Филипп Киркоров, будто оперный герой в разгар финального акта, разразился монологом о "сбитых летчиках" искусства — тех, кто, по его мнению, пытается всплыть, цепляясь за его славу. В Кремле, где стены привыкли к шепоту заговоров, его слова прозвучали как гром среди ясного неба.
— Сейчас модно топить Киркорова, — заявил артист, словно шекспировский король перед мятежниками. — Это как стая ворон, каркающая на солнце: шумят не потому, что оно светит, а потому что самим темно.

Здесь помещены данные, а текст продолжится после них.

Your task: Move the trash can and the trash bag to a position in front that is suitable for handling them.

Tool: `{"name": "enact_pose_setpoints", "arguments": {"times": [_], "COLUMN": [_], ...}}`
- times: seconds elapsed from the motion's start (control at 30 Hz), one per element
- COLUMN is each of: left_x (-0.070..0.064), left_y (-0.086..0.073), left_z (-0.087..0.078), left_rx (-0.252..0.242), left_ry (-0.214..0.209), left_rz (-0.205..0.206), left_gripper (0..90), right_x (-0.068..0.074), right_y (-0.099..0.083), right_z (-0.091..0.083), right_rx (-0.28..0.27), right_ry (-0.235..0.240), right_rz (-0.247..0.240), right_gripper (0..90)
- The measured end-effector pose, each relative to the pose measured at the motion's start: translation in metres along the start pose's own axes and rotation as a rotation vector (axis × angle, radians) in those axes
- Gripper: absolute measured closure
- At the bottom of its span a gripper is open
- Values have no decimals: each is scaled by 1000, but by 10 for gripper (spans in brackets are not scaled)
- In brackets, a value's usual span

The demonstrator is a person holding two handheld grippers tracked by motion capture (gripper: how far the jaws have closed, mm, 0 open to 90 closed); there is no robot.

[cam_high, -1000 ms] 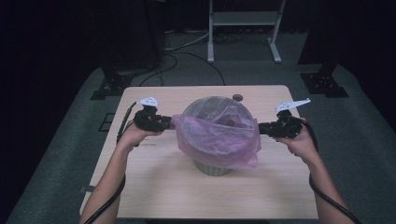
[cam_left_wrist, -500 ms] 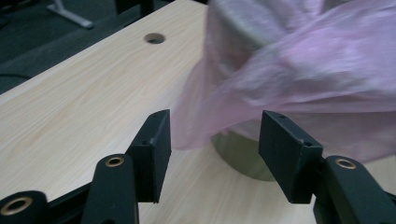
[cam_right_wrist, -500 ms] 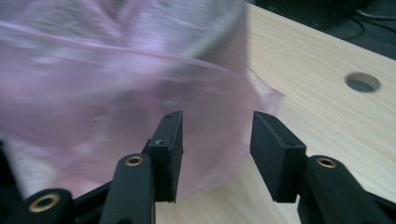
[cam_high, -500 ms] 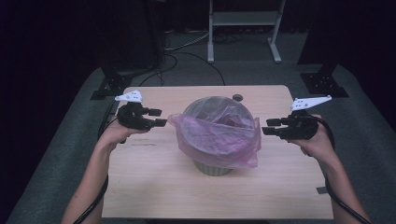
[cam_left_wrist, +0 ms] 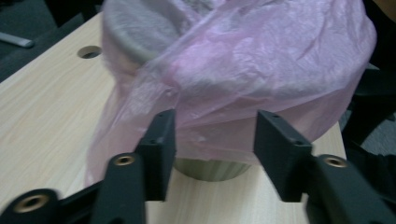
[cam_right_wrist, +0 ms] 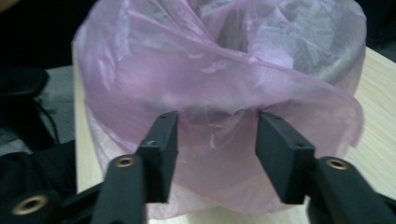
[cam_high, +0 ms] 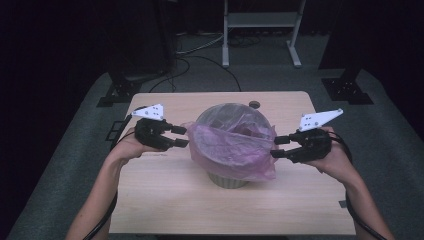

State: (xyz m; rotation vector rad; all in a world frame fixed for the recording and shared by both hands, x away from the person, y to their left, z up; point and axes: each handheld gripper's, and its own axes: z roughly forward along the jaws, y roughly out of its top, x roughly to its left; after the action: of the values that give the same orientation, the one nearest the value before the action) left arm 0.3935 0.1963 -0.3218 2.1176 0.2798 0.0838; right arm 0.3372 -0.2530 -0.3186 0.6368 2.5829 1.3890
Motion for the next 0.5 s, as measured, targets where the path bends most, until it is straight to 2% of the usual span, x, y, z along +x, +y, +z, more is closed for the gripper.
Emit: {"name": "enact_pose_setpoints", "arguments": {"times": [0.17,0.37,0.5], "left_x": [-5,-9,-13], "left_y": [1,2,2], "left_z": [7,14,17], "left_rx": [12,20,21], "left_ry": [-24,-25,-26], "left_rz": [2,0,18], "left_gripper": [640,780,897], "right_x": [2,3,4], "right_y": [-3,-6,-7], "right_z": [0,1,0], "right_rx": [-20,-24,-20], "right_ry": [-21,-30,-21], "right_rz": [10,22,16], "right_gripper": [689,876,900]}}
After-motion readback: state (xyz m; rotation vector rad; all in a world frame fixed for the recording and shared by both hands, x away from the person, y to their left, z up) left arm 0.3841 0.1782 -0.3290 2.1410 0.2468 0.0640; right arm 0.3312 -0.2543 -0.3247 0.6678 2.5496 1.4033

Особенное недоумение у него вызвали "летчицы" — женщины, которые, по его выражению, "лезут в пекло" с критикой. — Я их прощаю, — добавил он, — ведь прощать — привилегия королей.
Киркоров сравнил себя с единицей в уравнении славы: — Прибавьте меня к нулю — получите десятку. Без меня их имена остались бы в безвестности, как забытые строчки в чужом сценарии.
Свою реакцию на нападки он описал так: — Я будто алмаз — чем больше пытаются поцарапать, тем ярче блеск. В храм хожу, часовню строю... Что мне эти мухи, жужжащие у трона?
Закончил он, как и подобает монарху сцены, с холодным величием: — Меня уже ничто не заденет. Разве что овации — они громче любой грязи.